Le fondement de l’opposabilité du questionnaire réside dans sa fonction même : permettre à l’assureur de se forger une opinion éclairée sur le risque qu’il accepte de garantir. C’est en ce sens que l’article L. 113-2, 2° du Code des assurances impose à l’assuré de répondre exactement aux questions posées par l’assureur, « notamment dans le formulaire de déclaration du risque », dès lors qu’elles portent sur des « circonstances de nature à faire apprécier par l’assureur les risques qu’il prend en charge ». La jurisprudence y rattache fermement le sort du contrat, en ce qu’une réponse inexacte portant sur un élément pertinent altérant l’appréciation du risque est susceptible d’entraîner sa nullité (Cass. 1re civ., 22 mai 2002, n° 00-12.419).
À cet égard, la jurisprudence admet expressément que le questionnaire puisse porter sur des circonstances relatives à un risque exclu de la garantie, dès lors que l’information sollicitée est susceptible d’influer l’opinion de l’assureur sur les risques effectivement pris en charge. Ce lien fonctionnel est particulièrement saillant en assurance de personnes, où une affection médicalement exclue peut révéler une vulnérabilité favorisant la réalisation d’un autre sinistre couvert.
L’efficacité du questionnaire suppose, corrélativement, que les réponses apportées par l’assuré soient exactes, c’est-à-dire complètes, sincères et intelligibles. Il s’agit d’un prolongement naturel du principe de bonne foi consacré aux articles 1104 et 1112 du Code civil, et qui irrigue l’ensemble du processus précontractuel.
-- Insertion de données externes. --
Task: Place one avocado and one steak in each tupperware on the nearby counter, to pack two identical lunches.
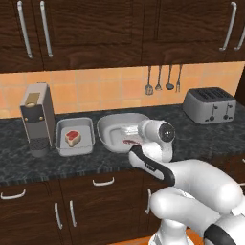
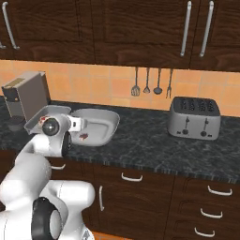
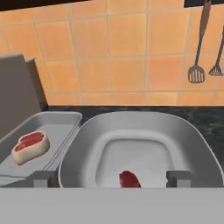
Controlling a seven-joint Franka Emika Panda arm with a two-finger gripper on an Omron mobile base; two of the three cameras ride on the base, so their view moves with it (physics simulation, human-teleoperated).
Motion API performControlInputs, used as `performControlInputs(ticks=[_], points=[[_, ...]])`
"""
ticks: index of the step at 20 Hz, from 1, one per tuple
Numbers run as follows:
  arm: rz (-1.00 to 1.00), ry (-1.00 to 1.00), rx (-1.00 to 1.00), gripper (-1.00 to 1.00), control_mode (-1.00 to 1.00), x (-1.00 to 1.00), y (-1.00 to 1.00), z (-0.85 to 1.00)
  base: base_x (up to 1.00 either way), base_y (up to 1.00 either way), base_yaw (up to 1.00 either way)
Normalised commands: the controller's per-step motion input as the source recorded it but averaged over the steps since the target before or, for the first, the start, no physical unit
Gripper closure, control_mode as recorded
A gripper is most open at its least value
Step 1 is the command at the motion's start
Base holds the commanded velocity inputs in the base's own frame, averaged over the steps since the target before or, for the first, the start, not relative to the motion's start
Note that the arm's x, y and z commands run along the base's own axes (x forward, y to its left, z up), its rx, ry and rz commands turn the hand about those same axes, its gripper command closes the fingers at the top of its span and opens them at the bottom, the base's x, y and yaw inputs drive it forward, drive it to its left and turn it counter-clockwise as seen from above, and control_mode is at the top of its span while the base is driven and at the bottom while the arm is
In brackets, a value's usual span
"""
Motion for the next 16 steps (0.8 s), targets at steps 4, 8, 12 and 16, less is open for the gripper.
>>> performControlInputs(ticks=[4,8,12,16], points=[[0.1,0.0,-0.01,-1.0,-1.0,-0.46,0.0,1.0,0.0,0.0,0.0],[0.13,0.08,-0.05,-1.0,-1.0,-0.59,-0.03,0.9,0.0,0.0,0.0],[0.01,0.24,-0.1,-1.0,-1.0,-0.94,0.0,0.86,0.0,0.0,0.0],[0.0,0.28,-0.11,-1.0,-1.0,-1.0,0.0,0.8,0.0,0.0,0.0]])
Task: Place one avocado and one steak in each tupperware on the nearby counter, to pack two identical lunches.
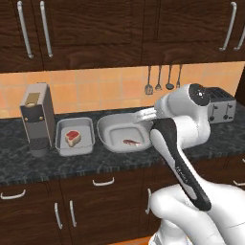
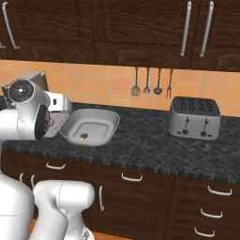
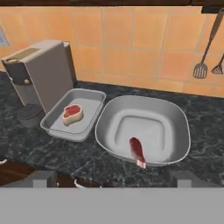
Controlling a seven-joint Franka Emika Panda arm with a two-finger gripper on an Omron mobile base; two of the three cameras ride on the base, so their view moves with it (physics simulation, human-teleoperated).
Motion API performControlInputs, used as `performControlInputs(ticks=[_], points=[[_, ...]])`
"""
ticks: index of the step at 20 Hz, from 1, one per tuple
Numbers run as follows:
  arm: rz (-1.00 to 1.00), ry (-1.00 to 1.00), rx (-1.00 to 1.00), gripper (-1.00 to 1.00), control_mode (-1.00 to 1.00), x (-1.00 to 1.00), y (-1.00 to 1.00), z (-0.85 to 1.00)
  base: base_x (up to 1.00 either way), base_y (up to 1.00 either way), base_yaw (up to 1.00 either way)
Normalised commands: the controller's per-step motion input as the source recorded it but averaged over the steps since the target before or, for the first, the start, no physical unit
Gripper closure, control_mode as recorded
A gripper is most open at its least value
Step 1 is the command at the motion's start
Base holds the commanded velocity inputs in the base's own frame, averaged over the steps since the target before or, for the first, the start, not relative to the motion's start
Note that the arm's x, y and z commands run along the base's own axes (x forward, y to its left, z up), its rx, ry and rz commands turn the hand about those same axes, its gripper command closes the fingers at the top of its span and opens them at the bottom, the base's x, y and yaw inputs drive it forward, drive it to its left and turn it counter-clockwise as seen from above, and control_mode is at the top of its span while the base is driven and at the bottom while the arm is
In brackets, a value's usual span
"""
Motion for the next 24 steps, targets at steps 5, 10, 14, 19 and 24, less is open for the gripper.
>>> performControlInputs(ticks=[5,10,14,19,24], points=[[0.0,0.18,-0.02,-1.0,-1.0,-1.0,-0.01,0.79,0.0,0.0,0.0],[0.0,0.07,0.0,-1.0,-1.0,-1.0,-0.01,0.6,0.0,0.0,0.0],[0.0,-0.07,0.0,-1.0,-1.0,-1.0,0.0,0.01,0.0,0.0,0.0],[0.0,-0.16,0.03,-1.0,-1.0,-1.0,-0.19,0.0,0.0,0.0,0.0],[0.0,-0.07,0.07,-1.0,-1.0,-0.62,-0.15,0.0,0.0,0.0,0.0]])
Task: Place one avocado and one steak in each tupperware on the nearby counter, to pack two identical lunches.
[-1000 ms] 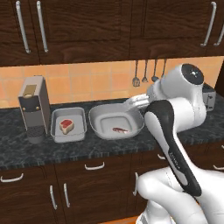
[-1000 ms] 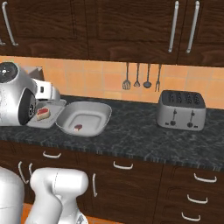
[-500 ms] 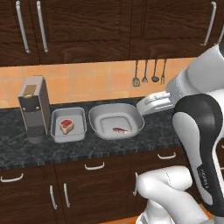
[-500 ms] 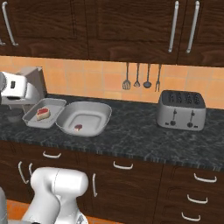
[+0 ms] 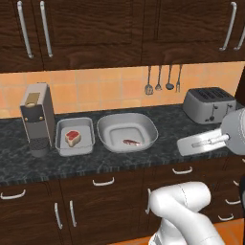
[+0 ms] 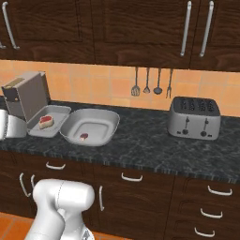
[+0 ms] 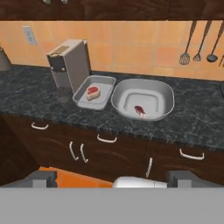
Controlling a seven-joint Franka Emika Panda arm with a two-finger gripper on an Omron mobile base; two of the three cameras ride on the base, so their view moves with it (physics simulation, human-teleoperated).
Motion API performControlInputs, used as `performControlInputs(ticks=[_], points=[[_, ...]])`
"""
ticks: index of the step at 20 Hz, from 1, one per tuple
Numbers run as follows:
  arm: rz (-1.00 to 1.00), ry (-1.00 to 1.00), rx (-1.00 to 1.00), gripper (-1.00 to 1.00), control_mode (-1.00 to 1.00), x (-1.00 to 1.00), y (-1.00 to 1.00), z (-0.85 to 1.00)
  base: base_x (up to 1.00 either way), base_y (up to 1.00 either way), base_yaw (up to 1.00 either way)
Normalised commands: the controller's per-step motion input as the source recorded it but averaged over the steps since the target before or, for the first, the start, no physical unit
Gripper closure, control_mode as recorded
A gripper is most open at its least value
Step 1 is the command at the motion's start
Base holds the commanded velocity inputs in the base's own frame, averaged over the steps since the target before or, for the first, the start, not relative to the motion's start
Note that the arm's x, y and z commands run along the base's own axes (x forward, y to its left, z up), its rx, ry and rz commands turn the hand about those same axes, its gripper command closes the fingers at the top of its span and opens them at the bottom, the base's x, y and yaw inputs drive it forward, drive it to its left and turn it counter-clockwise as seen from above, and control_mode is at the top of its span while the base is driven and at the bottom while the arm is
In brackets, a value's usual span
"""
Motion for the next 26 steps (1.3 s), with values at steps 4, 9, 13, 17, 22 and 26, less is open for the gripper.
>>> performControlInputs(ticks=[4,9,13,17,22,26], points=[[0.0,0.0,0.0,-1.0,1.0,0.0,0.0,0.0,0.0,-0.03,0.0],[0.0,0.0,0.0,-1.0,1.0,0.0,0.0,0.0,-0.43,-0.35,0.01],[0.0,0.0,0.0,-1.0,1.0,0.0,0.0,0.0,-0.82,-0.35,0.01],[0.0,0.0,0.0,-1.0,1.0,0.0,0.0,0.0,-0.52,-0.44,0.0],[0.0,0.0,0.0,-1.0,1.0,0.0,0.0,0.0,-0.28,-0.84,0.0],[0.0,0.0,0.0,-1.0,1.0,0.0,0.0,0.0,-0.37,-0.85,0.0]])
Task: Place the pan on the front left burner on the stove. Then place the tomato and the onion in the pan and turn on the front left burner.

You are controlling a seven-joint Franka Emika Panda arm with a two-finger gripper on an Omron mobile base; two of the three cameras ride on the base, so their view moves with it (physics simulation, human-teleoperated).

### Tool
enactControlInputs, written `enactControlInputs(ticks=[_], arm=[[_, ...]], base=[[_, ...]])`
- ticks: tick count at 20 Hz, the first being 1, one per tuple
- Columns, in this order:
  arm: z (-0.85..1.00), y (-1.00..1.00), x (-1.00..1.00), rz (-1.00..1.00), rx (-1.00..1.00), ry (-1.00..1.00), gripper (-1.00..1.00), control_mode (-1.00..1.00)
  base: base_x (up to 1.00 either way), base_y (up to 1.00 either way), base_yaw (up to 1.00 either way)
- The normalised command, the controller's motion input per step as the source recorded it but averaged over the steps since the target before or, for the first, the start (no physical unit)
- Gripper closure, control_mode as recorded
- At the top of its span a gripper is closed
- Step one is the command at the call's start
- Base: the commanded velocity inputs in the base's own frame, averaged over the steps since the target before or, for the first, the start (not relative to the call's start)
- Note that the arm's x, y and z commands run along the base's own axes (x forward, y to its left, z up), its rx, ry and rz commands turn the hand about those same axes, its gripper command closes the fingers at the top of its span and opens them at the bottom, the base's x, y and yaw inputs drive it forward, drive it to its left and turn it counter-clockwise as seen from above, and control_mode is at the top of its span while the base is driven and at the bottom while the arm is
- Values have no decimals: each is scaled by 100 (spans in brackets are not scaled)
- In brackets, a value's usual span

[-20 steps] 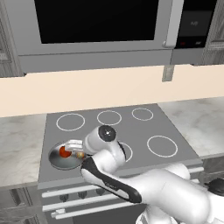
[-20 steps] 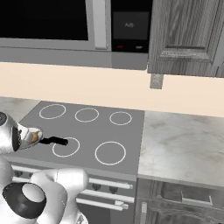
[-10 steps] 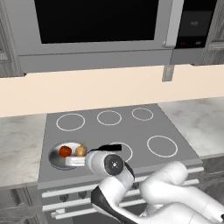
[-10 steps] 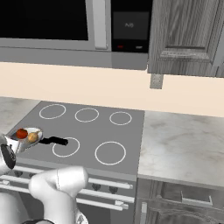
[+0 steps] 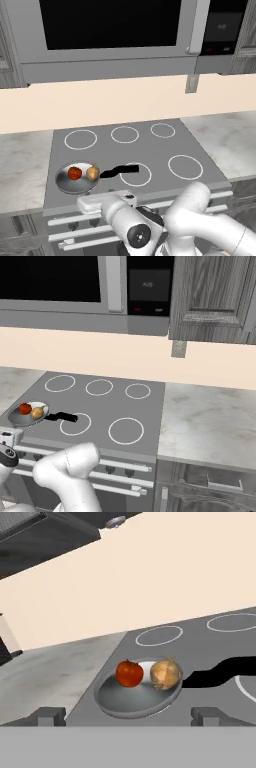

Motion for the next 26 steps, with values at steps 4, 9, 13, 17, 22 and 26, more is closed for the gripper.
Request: enactControlInputs(ticks=[4, 9, 13, 17, 22, 26], arm=[[0, 0, -59, 0, 0, -19, -100, -100], [-11, 0, -50, 0, 0, -15, -100, -100], [-24, 0, -11, -1, 0, -10, -100, -100], [-22, 0, -17, 0, 0, -12, -100, -100], [-37, 0, -21, 0, 4, -4, -100, -100], [-21, 0, -9, -4, 11, 0, -100, -100]], base=[[0, 0, 0], [0, 0, 0], [0, 0, 0], [0, 0, 0], [0, 0, 0], [0, 0, 0]])
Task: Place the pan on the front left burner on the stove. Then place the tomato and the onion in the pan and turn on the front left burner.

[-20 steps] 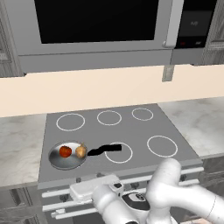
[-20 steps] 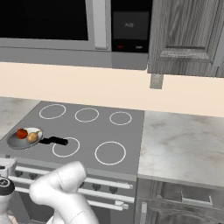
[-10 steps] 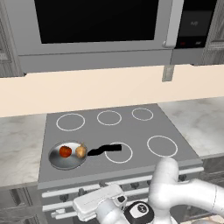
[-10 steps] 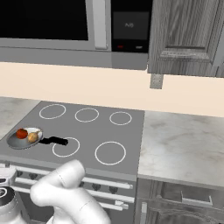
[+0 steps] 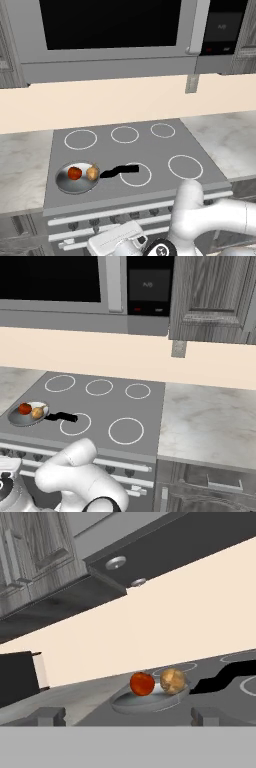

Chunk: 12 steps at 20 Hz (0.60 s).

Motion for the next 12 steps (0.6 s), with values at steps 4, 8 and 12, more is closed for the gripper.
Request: enactControlInputs(ticks=[4, 8, 12], arm=[[-1, 14, -9, -13, 14, 0, -100, -100], [-1, 31, -8, -17, 7, 0, -100, -100], [-10, 43, -4, -15, 0, 1, -100, -100]], base=[[0, 0, 0], [0, 0, 0], [0, 0, 0]])
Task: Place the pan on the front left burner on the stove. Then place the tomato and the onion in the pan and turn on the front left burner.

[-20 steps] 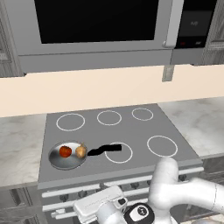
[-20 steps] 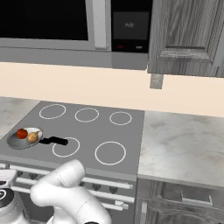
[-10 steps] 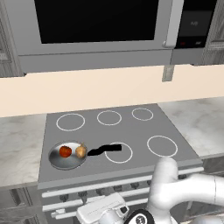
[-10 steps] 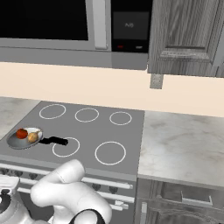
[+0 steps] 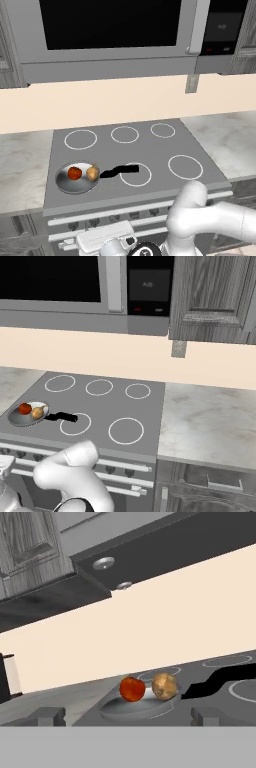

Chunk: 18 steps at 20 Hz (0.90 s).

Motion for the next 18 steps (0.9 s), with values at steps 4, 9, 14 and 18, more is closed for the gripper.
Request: enactControlInputs(ticks=[4, 9, 14, 18], arm=[[-20, 49, 0, -10, 0, 0, -100, -100], [-35, 31, 0, -2, 0, 0, -100, -100], [-34, 2, 0, 0, 0, 1, -100, -100], [-34, 0, 0, 0, 0, 14, -100, -100]], base=[[0, 0, 0], [0, 0, 0], [0, 0, 0], [0, 0, 0]])
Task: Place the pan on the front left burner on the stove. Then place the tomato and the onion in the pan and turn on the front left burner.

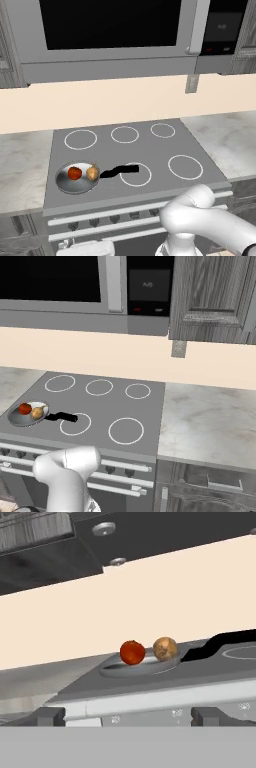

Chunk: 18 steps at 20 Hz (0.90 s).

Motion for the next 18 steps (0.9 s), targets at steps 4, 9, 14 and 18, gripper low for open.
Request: enactControlInputs(ticks=[4, 9, 14, 18], arm=[[-31, 0, 8, 3, 0, 12, -100, -100], [-20, 0, 22, 8, 4, 11, -100, -100], [-14, -1, 26, 6, 2, 7, -100, -100], [-33, 0, 35, 1, 0, 11, -100, -100]], base=[[0, 0, 0], [0, 0, 0], [0, 0, 0], [0, 0, 0]])
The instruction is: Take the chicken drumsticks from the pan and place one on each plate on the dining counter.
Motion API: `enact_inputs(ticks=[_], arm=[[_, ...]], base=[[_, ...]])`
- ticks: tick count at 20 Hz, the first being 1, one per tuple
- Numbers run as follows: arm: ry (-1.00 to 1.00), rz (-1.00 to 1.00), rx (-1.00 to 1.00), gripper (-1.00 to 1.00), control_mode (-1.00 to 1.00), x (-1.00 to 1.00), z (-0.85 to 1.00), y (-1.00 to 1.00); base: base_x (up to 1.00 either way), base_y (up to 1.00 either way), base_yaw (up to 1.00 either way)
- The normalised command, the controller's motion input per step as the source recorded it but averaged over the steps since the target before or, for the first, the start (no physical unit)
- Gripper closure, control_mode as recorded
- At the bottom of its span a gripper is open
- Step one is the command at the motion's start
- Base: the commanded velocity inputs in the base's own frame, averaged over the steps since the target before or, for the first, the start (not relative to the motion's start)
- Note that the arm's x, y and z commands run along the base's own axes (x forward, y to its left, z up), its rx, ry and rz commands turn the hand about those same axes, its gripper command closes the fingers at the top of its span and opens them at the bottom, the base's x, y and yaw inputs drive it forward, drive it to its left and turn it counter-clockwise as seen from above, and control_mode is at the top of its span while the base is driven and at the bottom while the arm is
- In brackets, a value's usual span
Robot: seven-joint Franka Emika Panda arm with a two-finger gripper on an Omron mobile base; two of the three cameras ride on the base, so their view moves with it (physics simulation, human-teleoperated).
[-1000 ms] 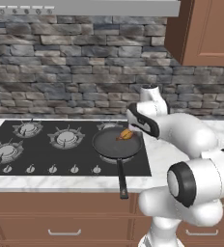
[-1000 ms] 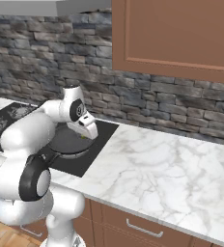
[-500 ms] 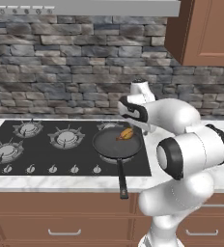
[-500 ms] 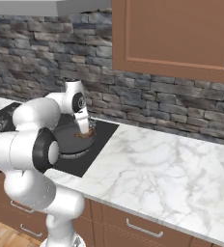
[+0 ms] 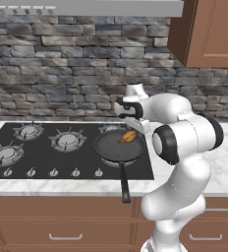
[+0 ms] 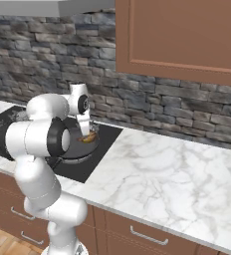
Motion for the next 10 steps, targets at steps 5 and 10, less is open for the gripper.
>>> enact_inputs(ticks=[5,10], arm=[[0.0,0.0,0.06,-1.0,-1.0,0.41,-0.32,0.0],[-0.01,0.0,0.09,-1.0,-1.0,0.35,-0.31,0.01]], base=[[0.0,0.0,0.0],[0.0,0.0,0.0]])
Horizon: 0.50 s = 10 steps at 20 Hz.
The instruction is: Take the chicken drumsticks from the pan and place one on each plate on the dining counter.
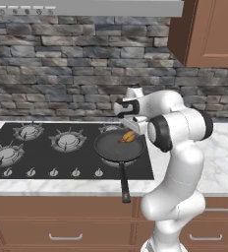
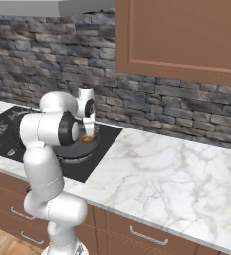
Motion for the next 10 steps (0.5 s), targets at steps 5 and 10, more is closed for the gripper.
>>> enact_inputs(ticks=[5,10], arm=[[-0.01,0.0,0.07,-1.0,-1.0,0.36,-0.31,0.03],[0.0,0.0,0.03,-1.0,-1.0,0.22,-0.22,0.07]], base=[[0.0,0.0,0.0],[0.0,0.0,0.0]])
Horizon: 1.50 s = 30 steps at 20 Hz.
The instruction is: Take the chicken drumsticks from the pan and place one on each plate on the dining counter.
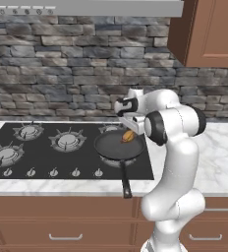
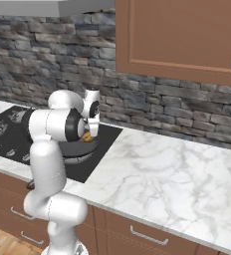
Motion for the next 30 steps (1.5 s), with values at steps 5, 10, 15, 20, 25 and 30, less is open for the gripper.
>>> enact_inputs(ticks=[5,10,15,20,25,30], arm=[[0.0,0.0,0.0,-1.0,-1.0,-0.03,-0.14,0.08],[-0.07,0.0,0.0,-1.0,-1.0,-0.21,-0.03,0.21],[-0.14,0.0,0.0,-1.0,-1.0,-0.25,0.0,0.2],[-0.11,0.0,0.0,-1.0,-1.0,-0.22,-0.05,0.07],[-0.07,0.01,0.0,-1.0,-1.0,-0.03,-0.16,0.0],[-0.03,0.08,0.0,-1.0,-1.0,0.05,-0.16,0.0]], base=[[0.0,0.0,0.0],[0.0,0.0,0.0],[0.0,0.0,0.0],[0.0,0.0,0.0],[0.0,0.0,0.0],[0.0,0.0,0.0]])
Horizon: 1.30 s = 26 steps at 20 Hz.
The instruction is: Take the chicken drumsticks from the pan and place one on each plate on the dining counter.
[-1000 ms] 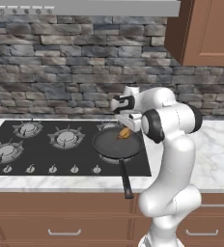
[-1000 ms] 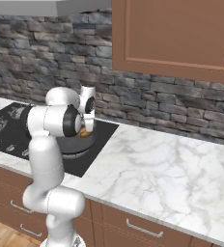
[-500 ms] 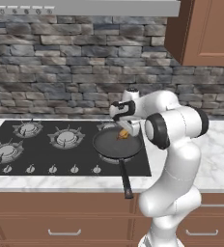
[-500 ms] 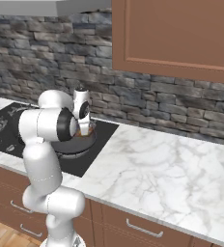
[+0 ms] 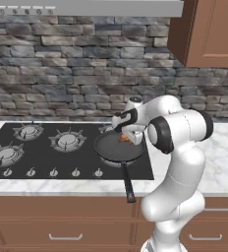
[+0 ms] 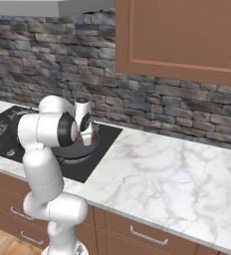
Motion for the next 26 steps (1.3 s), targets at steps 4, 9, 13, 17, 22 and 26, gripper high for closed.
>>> enact_inputs(ticks=[4,9,13,17,22,26], arm=[[-0.03,0.14,0.0,-1.0,-1.0,0.19,-0.06,0.0],[0.0,0.14,0.0,-1.0,-1.0,0.18,-0.09,0.0],[0.0,0.11,0.0,1.0,-1.0,0.03,-0.06,0.02],[0.0,0.05,0.0,1.0,-1.0,-0.09,-0.07,0.0],[0.0,0.01,-0.01,1.0,-1.0,-0.31,-0.01,0.0],[-0.11,0.0,-0.06,1.0,-1.0,-0.36,0.52,0.0]], base=[[0.0,0.0,0.0],[0.0,0.0,0.0],[0.0,0.0,0.0],[0.0,0.0,0.0],[0.0,0.0,0.0],[0.0,0.0,0.0]])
La réponse ne peut être tenue pour fautive si l’assuré ignorait la circonstance à déclarer — par exemple, une pathologie asymptomatique non diagnostiquée (Cass. 1re civ., 1er févr. 2000, n°97-11.539). De même, l’absence de conscience de devoir déclarer la circonstance, telle qu’une myopie ancienne ou des antécédents médicaux que l’assuré croyait sans incidence, exclut toute mauvaise foi (Cass. 1re civ., 6 janv. 1994, n°91-20.095).
Cette approche fondée sur la subjectivisation de l’obligation déclarative, désormais bien ancrée dans la jurisprudence, impose à l’assureur d’établir non seulement la connaissance de la circonstance, mais aussi la conscience de sa pertinence pour l’évaluation du risque.
L’efficacité du dispositif repose enfin sur la qualité du questionnaire lui-même. L’assureur ne peut se prévaloir d’une déclaration inexacte que si elle a été fournie en réponse à une question claire, précise et individualisée, formulée avant la conclusion du contrat. Tel est l’enseignement constant de la jurisprudence depuis l’arrêt de principe de la chambre mixte du 7 février 2014 (Cass., ch. mixte, 7 févr. 2014, n° 12-85.107), réaffirmé depuis lors par de nombreuses décisions, tant civiles que pénales (v. par ex. : Cass. 2e civ., 13 déc. 2018, n°17-28.093 ; Cass. crim., 18 mars 2014, n° 12-87.195).
L’article L. 112-3, alinéa 4 du Code des assurances en précise les contours : « Lorsque, avant la conclusion du contrat, l’assureur a posé des questions par écrit […], il ne peut se prévaloir du fait qu’une question exprimée en termes généraux n’a reçu qu’une réponse imprécise. » Autrement dit, l’imprécision de la question interdit toute sanction à l’encontre de l’assuré, fût-il de mauvaise foi (Cass. 1re civ., 16 févr. 1994).
Les clauses de déclaration pré-rédigée ne peuvent suppléer à cette exigence, sauf à démontrer l’existence de réponses effectivement données à des questions précises et antérieures à la conclusion du contrat. En l’absence de telles garanties procédurales, elles sont réputées non écrites et inopposables (Cass. 2e civ., 4 avr. 2024, n°22-18.176).
Aussi, il appartient à l’assureur d’établir, cumulativement :
- que des questions précises ont été posées,
- que l’assuré y a répondu de façon erronée ou incomplète,
- que cette déclaration inexacte a exercé une influence sur son opinion du risque.
Cette triple démonstration est d’autant plus rigoureuse que la jurisprudence admet, avec nuance, la prise en compte de déclarations spontanées (Cass. 2e civ., 17 janv. 2019, n°15-18.514), voire d’aveux, pour fonder la nullité du contrat (Cass. 2e civ., 3 mars 2016, n°15-13.500). Toutefois, de telles hypothèses restent dérogatoires et strictement encadrées.
Enfin, la signature du questionnaire (ou de ses transpositions dans les conditions particulières) constitue un élément probatoire fondamental, à condition qu’elle atteste d’un réel échange déclaratif et non d’un simple acquiescement à une formulation unilatérale.